PreViTS: Contrastive Pretraining with Video Tracking Supervision
Brian Chen, Ramprasaath R. Selvaraju, Shih-Fu Chang, Juan Carlos, Niebles, and Nikhil Naik

TL;DR
PreViTS introduces an unsupervised tracking-based method for self-supervised video representation learning, improving the utilization of temporal object transformations and spatial object localization, leading to state-of-the-art action classification results.
Contribution
It proposes a novel SSL framework that leverages unsupervised tracking signals to select relevant clips and guide spatial focus, enhancing video representation learning.
Findings
Outperforms contrastive learning alone on downstream tasks.
Achieves state-of-the-art action classification accuracy.
Produces more robust features to background and context changes.
Abstract
Videos are a rich source for self-supervised learning (SSL) of visual representations due to the presence of natural temporal transformations of objects.

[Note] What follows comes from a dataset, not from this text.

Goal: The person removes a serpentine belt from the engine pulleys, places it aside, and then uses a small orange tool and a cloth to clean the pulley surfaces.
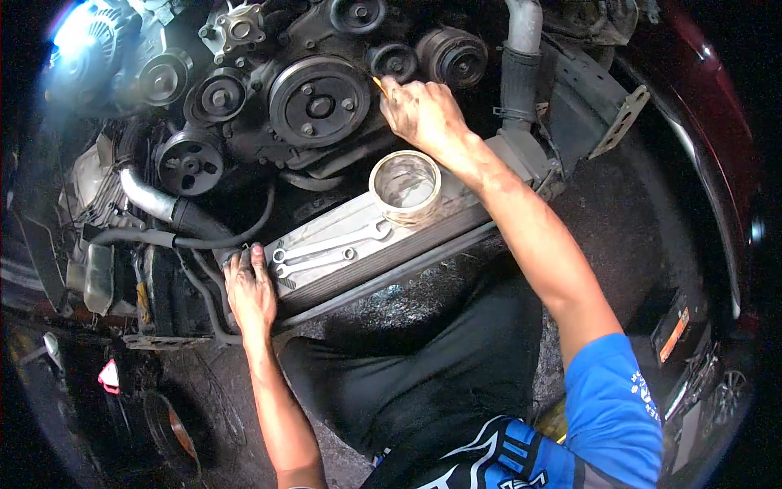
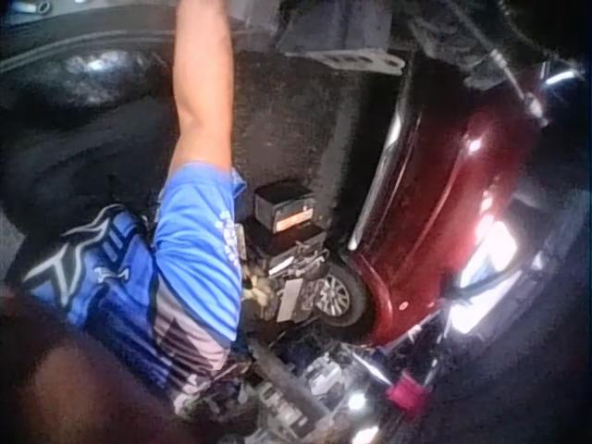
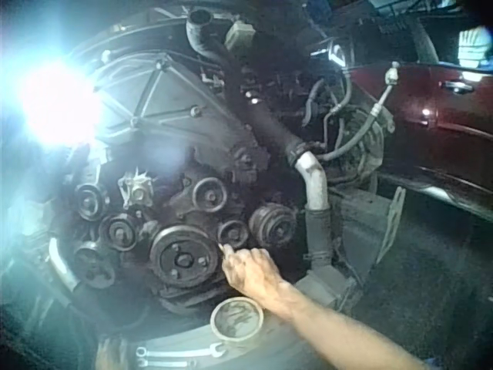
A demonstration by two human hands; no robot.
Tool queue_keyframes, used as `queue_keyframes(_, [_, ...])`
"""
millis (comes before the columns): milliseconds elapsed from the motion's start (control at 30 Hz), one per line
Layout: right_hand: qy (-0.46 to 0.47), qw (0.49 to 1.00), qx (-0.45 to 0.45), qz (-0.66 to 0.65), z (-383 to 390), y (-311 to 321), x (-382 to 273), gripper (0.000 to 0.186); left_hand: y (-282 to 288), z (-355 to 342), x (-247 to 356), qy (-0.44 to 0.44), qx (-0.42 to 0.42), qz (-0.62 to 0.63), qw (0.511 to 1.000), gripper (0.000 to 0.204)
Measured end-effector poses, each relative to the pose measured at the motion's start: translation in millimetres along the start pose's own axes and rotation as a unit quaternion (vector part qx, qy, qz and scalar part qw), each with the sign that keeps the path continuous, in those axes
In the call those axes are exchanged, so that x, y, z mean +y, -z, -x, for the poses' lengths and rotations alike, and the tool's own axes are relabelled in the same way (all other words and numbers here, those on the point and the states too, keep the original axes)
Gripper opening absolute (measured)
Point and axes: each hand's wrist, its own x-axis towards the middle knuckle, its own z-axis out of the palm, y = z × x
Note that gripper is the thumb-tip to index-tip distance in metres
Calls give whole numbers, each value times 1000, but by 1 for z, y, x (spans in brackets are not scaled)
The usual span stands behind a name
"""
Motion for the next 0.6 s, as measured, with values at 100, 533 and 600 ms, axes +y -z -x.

However, current methods typically randomly sample video clips for learning, which results in an imperfect supervisory signal. In this work, we propose PreViTS, an SSL framework that utilizes an unsupervised tracking signal for selecting clips containing the same object, which helps better utilize temporal transformations of objects. PreViTS further uses the tracking signal to spatially constrain the frame regions to learn from and trains the model to locate meaningful objects by providing supervision on Grad-CAM attention maps. To evaluate our approach, we train a momentum contrastive (MoCo) encoder on VGG-Sound and Kinetics-400 datasets with PreViTS. Training with PreViTS outperforms representations learnt by contrastive strategy…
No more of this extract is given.